The Royal British vs Turquand Case is one of the most significant decisions made by the English courts that significantly affected the general proceedings of companies all over the world. It is famous for the establishment of the Turquand rule popularly known as the doctrine of indoor management in the present day which protects the rights of the third parties dealing with the companies from being affected by the irregularities inside the company’s management and procedures. This article brings you a detailed case summary of the case, the key facts, and the judgment that affected the company law of the entire world.
The Royal British Bank V. Turquand Case Summary: Key Facts
The following are the key facts about the infamous Royal British Bank vs Turquand case which explain exactly what happened that led to the formation of the doctrine that is now included in the company laws of all the countries around the globe.
- Background: The Cameron’s Coalbrook Steam, Coal, and Swansea and Loughor Railway Company’s liquidator Mr Turquand issued bonds worth €2000 to the Royal British Bank which secured drawings from the current account of the company.
- Issue: The Royal British Bank went ahead with the transaction assuming that all the necessary internal procedures of the company have been properly followed. But, it turns out that the required company procedures such as passing a general resolution by the board of directors of the company have not been followed.

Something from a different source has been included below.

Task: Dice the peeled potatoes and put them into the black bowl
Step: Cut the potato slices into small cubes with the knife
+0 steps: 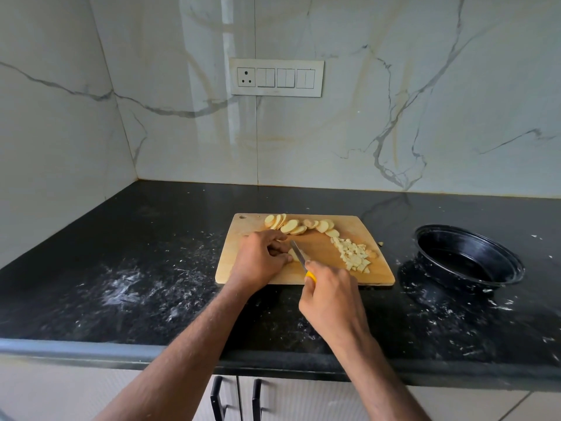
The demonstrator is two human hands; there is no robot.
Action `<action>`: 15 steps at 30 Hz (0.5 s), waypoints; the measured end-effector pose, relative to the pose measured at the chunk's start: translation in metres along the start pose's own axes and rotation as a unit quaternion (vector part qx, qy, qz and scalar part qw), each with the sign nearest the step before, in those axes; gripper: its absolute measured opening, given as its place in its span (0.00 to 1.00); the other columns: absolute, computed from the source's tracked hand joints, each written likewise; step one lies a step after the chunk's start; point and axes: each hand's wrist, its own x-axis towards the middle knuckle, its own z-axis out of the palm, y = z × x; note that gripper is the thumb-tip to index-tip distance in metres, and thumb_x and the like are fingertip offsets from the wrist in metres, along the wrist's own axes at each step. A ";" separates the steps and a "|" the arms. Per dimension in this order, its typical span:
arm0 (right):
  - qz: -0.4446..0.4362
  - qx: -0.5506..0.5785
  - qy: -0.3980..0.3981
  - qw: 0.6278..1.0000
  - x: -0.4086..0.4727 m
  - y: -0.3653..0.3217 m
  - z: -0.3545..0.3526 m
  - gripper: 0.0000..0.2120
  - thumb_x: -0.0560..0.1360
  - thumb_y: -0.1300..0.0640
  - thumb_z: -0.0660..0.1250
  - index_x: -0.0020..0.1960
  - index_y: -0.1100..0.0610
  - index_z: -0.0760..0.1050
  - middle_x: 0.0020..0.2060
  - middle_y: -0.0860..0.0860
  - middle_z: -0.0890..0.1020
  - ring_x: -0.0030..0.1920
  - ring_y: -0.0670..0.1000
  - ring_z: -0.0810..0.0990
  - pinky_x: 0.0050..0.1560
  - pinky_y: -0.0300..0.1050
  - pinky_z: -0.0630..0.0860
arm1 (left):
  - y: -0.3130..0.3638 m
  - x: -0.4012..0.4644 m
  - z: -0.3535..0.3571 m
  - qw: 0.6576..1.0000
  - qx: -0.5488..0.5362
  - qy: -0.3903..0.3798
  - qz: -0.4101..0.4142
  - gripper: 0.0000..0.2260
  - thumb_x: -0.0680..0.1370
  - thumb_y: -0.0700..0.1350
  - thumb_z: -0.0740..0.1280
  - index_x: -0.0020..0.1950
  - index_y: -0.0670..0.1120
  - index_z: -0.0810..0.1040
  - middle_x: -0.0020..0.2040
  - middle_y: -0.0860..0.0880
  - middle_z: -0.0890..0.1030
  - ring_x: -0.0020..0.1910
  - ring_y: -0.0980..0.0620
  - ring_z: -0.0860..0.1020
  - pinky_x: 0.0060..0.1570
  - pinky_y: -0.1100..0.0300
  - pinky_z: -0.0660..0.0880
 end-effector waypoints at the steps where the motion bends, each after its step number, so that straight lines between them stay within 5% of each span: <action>1: -0.003 -0.002 -0.004 1.000 0.000 0.000 0.000 0.15 0.78 0.55 0.67 0.64 0.53 0.79 0.45 0.49 0.86 0.40 0.47 0.84 0.34 0.26 0.67 | 0.000 0.000 0.000 1.000 0.001 0.001 0.000 0.19 0.69 0.40 0.80 0.59 0.47 0.83 0.41 0.57 0.85 0.42 0.65 0.82 0.48 0.73 0.76; 7: -0.009 -0.006 -0.029 1.000 0.000 -0.002 -0.002 0.15 0.79 0.56 0.66 0.65 0.53 0.79 0.45 0.49 0.85 0.38 0.46 0.83 0.32 0.27 0.69 | 0.002 -0.001 -0.001 1.000 0.005 -0.005 0.011 0.17 0.70 0.38 0.79 0.58 0.46 0.83 0.40 0.56 0.85 0.43 0.63 0.82 0.54 0.65 0.78; 11: -0.021 -0.007 -0.039 0.999 0.004 -0.002 -0.003 0.14 0.78 0.59 0.66 0.63 0.55 0.80 0.45 0.50 0.86 0.39 0.47 0.83 0.35 0.31 0.74 | 0.003 0.001 -0.001 1.000 0.013 -0.014 0.024 0.19 0.70 0.37 0.78 0.60 0.46 0.83 0.37 0.58 0.84 0.41 0.65 0.81 0.50 0.72 0.76; 15: -0.022 0.009 -0.046 0.999 0.008 0.000 -0.002 0.16 0.78 0.60 0.67 0.65 0.56 0.79 0.48 0.51 0.86 0.42 0.48 0.83 0.39 0.31 0.76 | 0.003 0.002 0.000 0.999 0.013 -0.013 0.029 0.20 0.70 0.35 0.78 0.61 0.45 0.83 0.36 0.58 0.83 0.40 0.63 0.82 0.50 0.69 0.77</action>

- Dispute: When the company failed to pay the specified amount to the bank, the bank filed a suit in a court of law as the company refused to pay because the loan transaction was unauthorized. In its defense, the company stated that the directors can only borrow the amount as per the resolution passed by the board under the deed of settlement registered.

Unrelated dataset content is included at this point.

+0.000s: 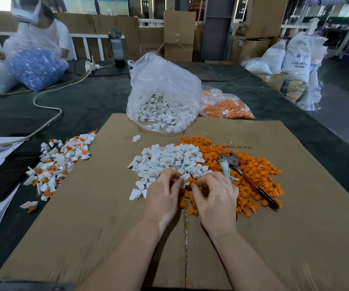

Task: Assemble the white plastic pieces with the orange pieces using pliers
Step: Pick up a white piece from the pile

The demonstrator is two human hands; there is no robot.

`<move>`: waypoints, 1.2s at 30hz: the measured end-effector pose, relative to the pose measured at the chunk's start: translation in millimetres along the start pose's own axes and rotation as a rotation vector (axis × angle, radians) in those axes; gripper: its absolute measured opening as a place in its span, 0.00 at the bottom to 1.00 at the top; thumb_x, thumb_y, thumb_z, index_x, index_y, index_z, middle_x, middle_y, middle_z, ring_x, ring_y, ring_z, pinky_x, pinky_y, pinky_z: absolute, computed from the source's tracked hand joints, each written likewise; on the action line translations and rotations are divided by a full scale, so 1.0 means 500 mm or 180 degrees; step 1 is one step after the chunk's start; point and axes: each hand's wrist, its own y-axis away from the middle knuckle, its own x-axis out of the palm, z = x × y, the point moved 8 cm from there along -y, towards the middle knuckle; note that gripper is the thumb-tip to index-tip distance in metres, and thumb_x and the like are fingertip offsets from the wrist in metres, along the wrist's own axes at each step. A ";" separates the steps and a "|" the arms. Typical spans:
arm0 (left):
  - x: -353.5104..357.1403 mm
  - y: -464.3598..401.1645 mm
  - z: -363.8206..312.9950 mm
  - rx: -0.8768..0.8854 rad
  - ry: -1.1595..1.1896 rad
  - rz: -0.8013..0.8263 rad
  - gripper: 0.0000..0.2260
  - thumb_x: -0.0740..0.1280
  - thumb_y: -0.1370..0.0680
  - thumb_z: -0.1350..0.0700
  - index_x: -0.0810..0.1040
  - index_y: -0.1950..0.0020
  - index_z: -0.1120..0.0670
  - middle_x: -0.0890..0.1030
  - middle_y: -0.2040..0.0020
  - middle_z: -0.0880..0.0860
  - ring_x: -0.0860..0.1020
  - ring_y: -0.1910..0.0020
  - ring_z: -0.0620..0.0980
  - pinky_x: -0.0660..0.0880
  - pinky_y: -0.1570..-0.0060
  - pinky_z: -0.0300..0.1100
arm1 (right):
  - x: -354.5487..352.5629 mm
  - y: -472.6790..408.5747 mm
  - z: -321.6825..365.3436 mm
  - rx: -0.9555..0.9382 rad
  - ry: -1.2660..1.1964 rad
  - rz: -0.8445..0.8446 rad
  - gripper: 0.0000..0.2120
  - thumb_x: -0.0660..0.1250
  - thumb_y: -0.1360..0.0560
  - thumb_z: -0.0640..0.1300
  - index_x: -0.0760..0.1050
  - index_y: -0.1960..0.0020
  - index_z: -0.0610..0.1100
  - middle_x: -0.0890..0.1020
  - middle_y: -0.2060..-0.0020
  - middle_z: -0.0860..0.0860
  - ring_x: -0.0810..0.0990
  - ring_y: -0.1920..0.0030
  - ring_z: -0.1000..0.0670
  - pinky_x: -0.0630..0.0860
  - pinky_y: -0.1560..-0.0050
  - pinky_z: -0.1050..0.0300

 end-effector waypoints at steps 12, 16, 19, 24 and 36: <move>0.007 0.005 -0.007 0.0302 -0.0289 0.0151 0.10 0.67 0.24 0.58 0.74 0.56 0.40 0.77 0.60 0.37 0.75 0.56 0.30 0.67 0.59 0.21 | 0.005 0.001 0.000 0.0042 0.0251 0.0061 0.08 0.76 0.35 0.39 0.77 0.68 0.42 0.78 0.57 0.49 0.76 0.52 0.46 0.56 0.50 0.55; 0.009 0.005 -0.012 0.0418 -0.0383 0.0142 0.05 0.66 0.23 0.57 0.78 0.50 0.48 0.77 0.60 0.36 0.76 0.57 0.34 0.68 0.58 0.23 | 0.005 0.001 -0.006 0.0122 0.0269 0.0051 0.09 0.76 0.35 0.39 0.76 0.69 0.42 0.79 0.56 0.49 0.76 0.51 0.46 0.58 0.49 0.53; 0.010 0.007 -0.017 0.0438 -0.0471 0.0161 0.04 0.66 0.23 0.56 0.79 0.50 0.48 0.77 0.60 0.38 0.76 0.57 0.39 0.69 0.58 0.24 | 0.005 0.001 -0.007 0.0141 0.0280 0.0038 0.09 0.76 0.36 0.38 0.76 0.70 0.42 0.79 0.56 0.49 0.75 0.52 0.46 0.58 0.49 0.51; 0.004 0.007 -0.019 0.0383 -0.0536 0.0132 0.05 0.66 0.23 0.56 0.79 0.49 0.50 0.76 0.60 0.37 0.75 0.57 0.40 0.67 0.59 0.21 | 0.008 0.001 -0.003 0.0038 0.0257 0.0048 0.10 0.76 0.37 0.37 0.75 0.70 0.41 0.78 0.56 0.48 0.75 0.52 0.45 0.57 0.50 0.52; 0.012 0.011 -0.040 0.0601 -0.0666 0.0234 0.05 0.66 0.23 0.57 0.80 0.51 0.55 0.80 0.58 0.49 0.74 0.60 0.44 0.66 0.60 0.22 | 0.011 0.002 0.000 -0.0054 0.0259 0.0031 0.12 0.76 0.38 0.34 0.74 0.72 0.40 0.78 0.57 0.46 0.75 0.53 0.43 0.58 0.52 0.49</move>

The Royal British Bank V. Turquand Case: Legal Issue
The legal issue around which the case of Royal British Bank vs Turquand revolved was that, whether the third party (in this case the Royal British Bank) is bound to be aware of the internal rules and regulations of the company or it can just assume that the internal procedures of the company are followed as they should be.
The Royal British Bank V. Turquand: Judgment
The House of Lords ruled in favor of the Royal British Bank stating that the third party (RRB) dealing with a company is allowed to assume that the internal procedures of the company have been carried out as they should be even if they have not. This principle is now known as the doctrine of indoor management across the globe. The court held that the bank acting in good faith carried out the loan transaction with the official liquidator of the company and was not responsible if the resolution for the issue of bonds was not passed. The company cannot rely on its internal irregularities to avoid its obligations and liabilities to a third party.
Sir John Jervis for the court of the Exchequer Chamber declared the bond valid and stated that the bank would know that the directors can borrow only a certain amount of money the resolutions allow as it is registered under the article of association but it would not know if the procedure has been followed. The deed had the signs of two directors and the company seal. Hence, the company is deemed to pay the amount borrowed from the bank. The bank is allowed to assume that the company has complied with its own internal procedures even if the procedures have not been actually followed.
The Royal British Bank V. Turquand Case: Legal Principle
The case played a huge role in the formation of the doctrine of indoor management which is now one of the most important aspects of the corporate world. The doctrine provides that the outsiders who are dealing with a company can actually assume that all the internal procedures of the company have been followed by the company before the transaction even if there are any irregularities. This doctrine helps in the protection of the third parties who engage with the companies in good faith and prevents the companies from escaping their liabilities based on internal procedural failure.
This case clearly emphasized the fact that although the companies are indeed bound by the internal rules and regulations, the parties dealing with the companies should not be burdened with checking whether the rules have been followed or not. The doctrine helped the interests of the parties or entities dealing with the companies in commercial transactions.
However, if it is obvious and out in the open and it is easy to guess that there have been irregularities in the proceedings of the public documents of the company they are about to deal with then the doctrine of disclosure and the doctrine of constructive notice will be applied instead of the doctrine of indoor management.
Conclusion
The Royal British Bank Vs Turquand Case became a fundamental case in company law that laid out the foundation of the doctrine of indoor management that protects the parties from the hassle of keeping a check on the internal proceedings of the company they are dealing with. The doctrine has now become one of the key principles of modern-day company law, making it easier for outsiders to deal with the companies without any fear of being affected by internal procedural irregularities and failures.